The Gaylord property in Aurora, minutes from the Denver airport, is a continuation of the company’s expansion plans that in recent years included a new mega-hotel near Washington, DC. Like other Gaylords, the Colorado hotel will target large corporate and association groups looking to meet, eat, sleep and play under one roof.

“Our loyal customers have been telling us for some time they would love to replicate the Gaylord experience in a market in the western region of the U.S.,” said Gaylord Chairman and CEO Colin Reed in announcing the project in late June. Gaylord has also explored Phoenix as a possible hub hotel in the West. The company won’t say whether it is still interested in that project.

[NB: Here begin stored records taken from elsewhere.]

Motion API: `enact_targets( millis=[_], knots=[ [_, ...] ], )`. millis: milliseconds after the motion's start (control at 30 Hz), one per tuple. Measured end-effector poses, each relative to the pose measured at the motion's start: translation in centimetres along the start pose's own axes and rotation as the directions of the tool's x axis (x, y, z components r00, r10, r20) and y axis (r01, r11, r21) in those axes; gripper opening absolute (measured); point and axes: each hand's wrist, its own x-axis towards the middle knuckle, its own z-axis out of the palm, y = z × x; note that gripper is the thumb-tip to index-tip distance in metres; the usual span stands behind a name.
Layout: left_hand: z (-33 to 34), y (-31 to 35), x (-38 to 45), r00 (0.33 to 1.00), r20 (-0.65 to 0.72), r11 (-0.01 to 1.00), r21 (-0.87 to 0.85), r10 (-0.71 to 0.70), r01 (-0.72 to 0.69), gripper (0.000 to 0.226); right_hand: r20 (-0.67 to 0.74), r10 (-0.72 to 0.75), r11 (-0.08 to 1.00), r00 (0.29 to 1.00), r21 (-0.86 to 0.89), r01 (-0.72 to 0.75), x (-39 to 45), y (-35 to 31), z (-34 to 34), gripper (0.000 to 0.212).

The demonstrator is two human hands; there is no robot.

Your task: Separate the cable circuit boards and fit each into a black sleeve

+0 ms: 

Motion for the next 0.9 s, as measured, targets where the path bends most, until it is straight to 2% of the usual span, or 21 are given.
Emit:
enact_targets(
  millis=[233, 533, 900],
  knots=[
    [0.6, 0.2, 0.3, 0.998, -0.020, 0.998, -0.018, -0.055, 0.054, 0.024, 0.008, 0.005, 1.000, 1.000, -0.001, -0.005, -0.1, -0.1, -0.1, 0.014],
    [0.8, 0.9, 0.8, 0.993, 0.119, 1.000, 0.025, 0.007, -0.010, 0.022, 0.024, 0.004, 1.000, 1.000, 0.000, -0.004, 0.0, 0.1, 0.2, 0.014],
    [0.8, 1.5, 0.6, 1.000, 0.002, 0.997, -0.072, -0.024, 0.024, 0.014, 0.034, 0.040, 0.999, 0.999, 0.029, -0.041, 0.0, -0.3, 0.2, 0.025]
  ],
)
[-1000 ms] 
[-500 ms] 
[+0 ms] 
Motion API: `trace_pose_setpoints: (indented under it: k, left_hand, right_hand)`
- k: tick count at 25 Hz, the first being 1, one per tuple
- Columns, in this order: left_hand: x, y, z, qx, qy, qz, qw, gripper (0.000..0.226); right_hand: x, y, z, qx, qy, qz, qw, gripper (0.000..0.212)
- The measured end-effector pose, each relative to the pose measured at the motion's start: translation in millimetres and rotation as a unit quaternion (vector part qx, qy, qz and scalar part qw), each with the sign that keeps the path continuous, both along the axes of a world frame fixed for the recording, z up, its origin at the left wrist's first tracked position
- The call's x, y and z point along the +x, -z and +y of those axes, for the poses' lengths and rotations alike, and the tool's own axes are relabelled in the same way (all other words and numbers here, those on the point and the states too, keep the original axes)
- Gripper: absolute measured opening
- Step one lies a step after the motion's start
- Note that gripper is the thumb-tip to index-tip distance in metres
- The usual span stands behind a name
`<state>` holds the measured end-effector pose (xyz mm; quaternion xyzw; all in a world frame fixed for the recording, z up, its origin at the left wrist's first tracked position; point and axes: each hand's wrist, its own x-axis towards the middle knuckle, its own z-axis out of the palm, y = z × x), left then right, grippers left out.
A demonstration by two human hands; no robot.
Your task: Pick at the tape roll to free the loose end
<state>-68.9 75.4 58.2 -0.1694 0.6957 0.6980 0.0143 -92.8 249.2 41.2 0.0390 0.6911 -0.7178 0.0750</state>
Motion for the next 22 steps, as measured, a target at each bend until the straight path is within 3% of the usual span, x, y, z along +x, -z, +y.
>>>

Gaylord Entertainment is taking its mega-convention hotel concept to the Denver area with a 1,500-room property.

The $800-million Aurora Gaylord will have 1,500 guestrooms, 400,000 square feet of exhibition and meeting space and a western theme. Gaylord, as well as some unnamed joint venture partners, will fund the development with assistance from a tax incentive package from the city of Aurora. Like the JW Marriott in Austin, the property should open in 2015.

Hot Markets
The expected rebound in new hotel development won’t be felt in all markets initially or evenly. According to the STR/McGraw Hill Construction Dodge Pipeline Report, New York City leads all markets with more than 20,000 new rooms in the pipeline, including 5,853 under construction. Hotel development in the city continued through the downturn with several high-profile openings, such as the 316-room Dream Downtown, a $270-million renovation of an iconic building in the Meatpacking District. The outer boroughs are seeing action, too, with seven hotels under construction.

Despite the addition of thousands of rooms in recent years, Las Vegas is still a hot hotel development market, with nearly 10,000 rooms in the pipeline and 1,083 in active construction.

Nashville also has a hotel building boom with 1,400 rooms under construction and 2,100 more in some stage of planning. An 800-room downtown Omni accounts for a lot of the development, but other projects going up include a 344-room Drury Inn, a 119-room Home2 Suites by Hilton and a 102-room TownePlace Suites.